> [Exercise details]
Could each record be restated word for word?

Dataset records:
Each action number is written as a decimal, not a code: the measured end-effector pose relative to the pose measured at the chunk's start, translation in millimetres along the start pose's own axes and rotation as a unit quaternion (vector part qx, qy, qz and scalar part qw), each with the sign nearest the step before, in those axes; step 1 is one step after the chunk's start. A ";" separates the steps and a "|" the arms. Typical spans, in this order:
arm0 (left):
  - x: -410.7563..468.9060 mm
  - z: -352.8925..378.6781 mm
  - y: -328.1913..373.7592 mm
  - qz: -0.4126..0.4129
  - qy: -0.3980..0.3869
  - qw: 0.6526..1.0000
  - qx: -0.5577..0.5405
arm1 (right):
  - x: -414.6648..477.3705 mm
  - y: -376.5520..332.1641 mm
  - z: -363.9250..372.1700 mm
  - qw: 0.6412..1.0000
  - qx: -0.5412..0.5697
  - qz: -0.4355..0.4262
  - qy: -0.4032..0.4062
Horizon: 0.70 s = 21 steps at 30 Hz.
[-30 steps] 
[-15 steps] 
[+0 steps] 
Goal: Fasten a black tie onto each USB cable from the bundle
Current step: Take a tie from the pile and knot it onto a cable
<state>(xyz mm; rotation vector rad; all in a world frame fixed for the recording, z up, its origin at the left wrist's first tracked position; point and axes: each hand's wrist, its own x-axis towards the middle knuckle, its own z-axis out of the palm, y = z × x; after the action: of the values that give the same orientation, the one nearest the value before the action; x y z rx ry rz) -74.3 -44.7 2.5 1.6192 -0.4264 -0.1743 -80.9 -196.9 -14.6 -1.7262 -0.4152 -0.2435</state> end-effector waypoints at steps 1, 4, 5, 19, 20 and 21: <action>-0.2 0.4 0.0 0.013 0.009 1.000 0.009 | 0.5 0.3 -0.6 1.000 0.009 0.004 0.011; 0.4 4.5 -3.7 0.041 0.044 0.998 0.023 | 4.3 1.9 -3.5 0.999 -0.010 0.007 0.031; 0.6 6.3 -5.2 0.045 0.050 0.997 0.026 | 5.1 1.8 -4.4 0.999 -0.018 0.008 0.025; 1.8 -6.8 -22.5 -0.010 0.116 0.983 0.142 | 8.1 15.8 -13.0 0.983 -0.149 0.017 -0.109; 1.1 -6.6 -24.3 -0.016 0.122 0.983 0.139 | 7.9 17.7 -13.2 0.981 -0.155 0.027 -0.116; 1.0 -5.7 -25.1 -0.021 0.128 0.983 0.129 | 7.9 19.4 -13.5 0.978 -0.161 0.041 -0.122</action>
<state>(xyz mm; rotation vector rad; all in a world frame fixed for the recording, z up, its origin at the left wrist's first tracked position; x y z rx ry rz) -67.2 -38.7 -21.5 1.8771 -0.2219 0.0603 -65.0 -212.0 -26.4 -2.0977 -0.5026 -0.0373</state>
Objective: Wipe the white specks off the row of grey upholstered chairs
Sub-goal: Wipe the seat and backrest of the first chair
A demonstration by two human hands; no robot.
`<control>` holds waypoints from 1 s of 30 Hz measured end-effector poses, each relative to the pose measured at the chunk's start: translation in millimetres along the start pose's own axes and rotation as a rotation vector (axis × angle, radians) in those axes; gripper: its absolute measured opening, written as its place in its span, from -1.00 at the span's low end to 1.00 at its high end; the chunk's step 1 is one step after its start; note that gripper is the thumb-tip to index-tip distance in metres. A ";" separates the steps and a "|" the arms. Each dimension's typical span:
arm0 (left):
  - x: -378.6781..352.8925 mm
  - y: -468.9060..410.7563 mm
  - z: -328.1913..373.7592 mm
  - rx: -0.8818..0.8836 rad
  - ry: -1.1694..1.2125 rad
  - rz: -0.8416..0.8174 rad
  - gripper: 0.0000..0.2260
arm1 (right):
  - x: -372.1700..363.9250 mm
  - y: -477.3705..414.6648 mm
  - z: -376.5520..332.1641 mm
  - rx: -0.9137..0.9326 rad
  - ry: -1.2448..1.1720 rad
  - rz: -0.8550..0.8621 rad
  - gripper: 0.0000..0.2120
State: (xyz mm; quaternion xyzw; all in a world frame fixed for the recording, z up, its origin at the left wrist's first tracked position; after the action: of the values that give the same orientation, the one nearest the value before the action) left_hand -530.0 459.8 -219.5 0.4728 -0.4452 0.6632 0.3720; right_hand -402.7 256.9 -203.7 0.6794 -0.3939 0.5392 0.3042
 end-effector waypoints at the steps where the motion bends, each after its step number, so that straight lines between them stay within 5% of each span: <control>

> [Exercise output]
Each action number is written as a decimal, not a code: the measured end-effector pose relative to the pose measured at the chunk's start, translation in millimetres along the start pose's own axes and rotation as a unit quaternion (vector part qx, qy, qz and scalar part qw), each with the sign nearest the step before, in those axes; step 1 is one step after the chunk's start. A ";" separates the steps and a "|" the arms. Typical spans, in this order:
arm0 (left):
  - x: -410.7563..468.9060 mm
  - z: -352.8925..378.6781 mm
  - y: -328.1913..373.7592 mm
  - qz: -0.4126..0.4129
  - qy: -0.3980..0.3869
  - qw: 0.6526..1.0000
  - qx: -0.5577..0.5405
arm1 (right):
  - x: -414.6648..477.3705 mm
  - y: -376.5520..332.1641 mm
  - z: -363.9250..372.1700 mm
  - qw: 0.6412..1.0000
  - qx: -0.5412..0.5697
  - qz: -0.4355..0.4262
  - qy: -0.4032..0.4062
Horizon: 0.70 s = 21 steps at 30 Hz.
[-30 steps] 
[-15 steps] 
[+0 steps] 
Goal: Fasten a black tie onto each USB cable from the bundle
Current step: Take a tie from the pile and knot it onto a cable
<state>(xyz mm; rotation vector rad; all in a world frame fixed for the recording, z up, its origin at the left wrist's first tracked position; point and axes: each hand's wrist, its own x-axis towards the middle knuckle, its own z-axis out of the palm, y = z × x; after the action: of the values that give the same orientation, the one nearest the value before the action; x y z rx ry rz) -74.3 -44.7 2.5 1.6192 -0.4264 -0.1743 -80.9 -196.9 -14.6 -1.7262 -0.4152 -0.2435</state> end-effector waypoints at steps 1, 4, 5, 19, 20 and 21: <action>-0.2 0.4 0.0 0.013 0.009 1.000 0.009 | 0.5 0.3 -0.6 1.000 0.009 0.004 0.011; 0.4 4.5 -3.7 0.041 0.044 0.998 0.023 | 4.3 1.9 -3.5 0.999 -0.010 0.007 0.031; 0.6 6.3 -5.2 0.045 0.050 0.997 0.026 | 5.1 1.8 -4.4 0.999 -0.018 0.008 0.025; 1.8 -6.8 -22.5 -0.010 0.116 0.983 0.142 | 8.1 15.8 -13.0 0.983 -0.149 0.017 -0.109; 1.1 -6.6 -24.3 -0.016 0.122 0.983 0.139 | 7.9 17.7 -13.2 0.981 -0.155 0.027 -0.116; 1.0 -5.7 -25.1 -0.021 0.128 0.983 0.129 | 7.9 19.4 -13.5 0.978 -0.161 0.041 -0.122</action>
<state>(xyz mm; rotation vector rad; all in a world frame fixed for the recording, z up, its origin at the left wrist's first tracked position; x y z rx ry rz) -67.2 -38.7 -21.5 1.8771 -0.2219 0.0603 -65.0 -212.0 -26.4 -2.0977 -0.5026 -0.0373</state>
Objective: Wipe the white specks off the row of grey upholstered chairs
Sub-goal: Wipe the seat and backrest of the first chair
A demonstration by two human hands; no robot.
`<control>` holds waypoints from 1 s of 30 Hz measured end-effector poses, each relative to the pose measured at the chunk's start: translation in millimetres along the start pose's own axes and rotation as a rotation vector (axis × angle, radians) in those axes; gripper: its absolute measured opening, written as its place in its span, from -1.00 at the span's low end to 1.00 at its high end; the chunk's step 1 is one step after its start; note that gripper is the thumb-tip to index-tip distance in metres. A ";" separates the steps and a "|" the arms. Each dimension's typical span:
arm0 (left):
  - x: -378.6781..352.8925 mm
  - y: -468.9060..410.7563 mm
  - z: -328.1913..373.7592 mm
  - rx: -0.8818..0.8836 rad
  - ry: -1.1694..1.2125 rad
  - rz: -0.8416..0.8174 rad
  - gripper: 0.0000..0.2260
arm1 (right):
  - x: -372.1700..363.9250 mm
  - y: -477.3705..414.6648 mm
  - z: -376.5520..332.1641 mm
  - rx: -0.9137..0.9326 rad
  - ry: -1.2448..1.1720 rad
  - rz: -0.8550..0.8621 rad
  - gripper: 0.0000..0.2120
State: (xyz mm; quaternion xyzw; all in a world frame fixed for the recording, z up, its origin at the left wrist's first tracked position; after the action: of the values that give the same orientation, the one nearest the value before the action) left_hand -530.0 459.8 -219.5 0.4728 -0.4452 0.6632 0.3720; right_hand -402.7 256.9 -203.7 0.6794 -0.3939 0.5392 0.3042
 end-effector waypoints at the steps where the motion bends, each after its step number, so that straight lines between them stay within 5% of each span: <control>

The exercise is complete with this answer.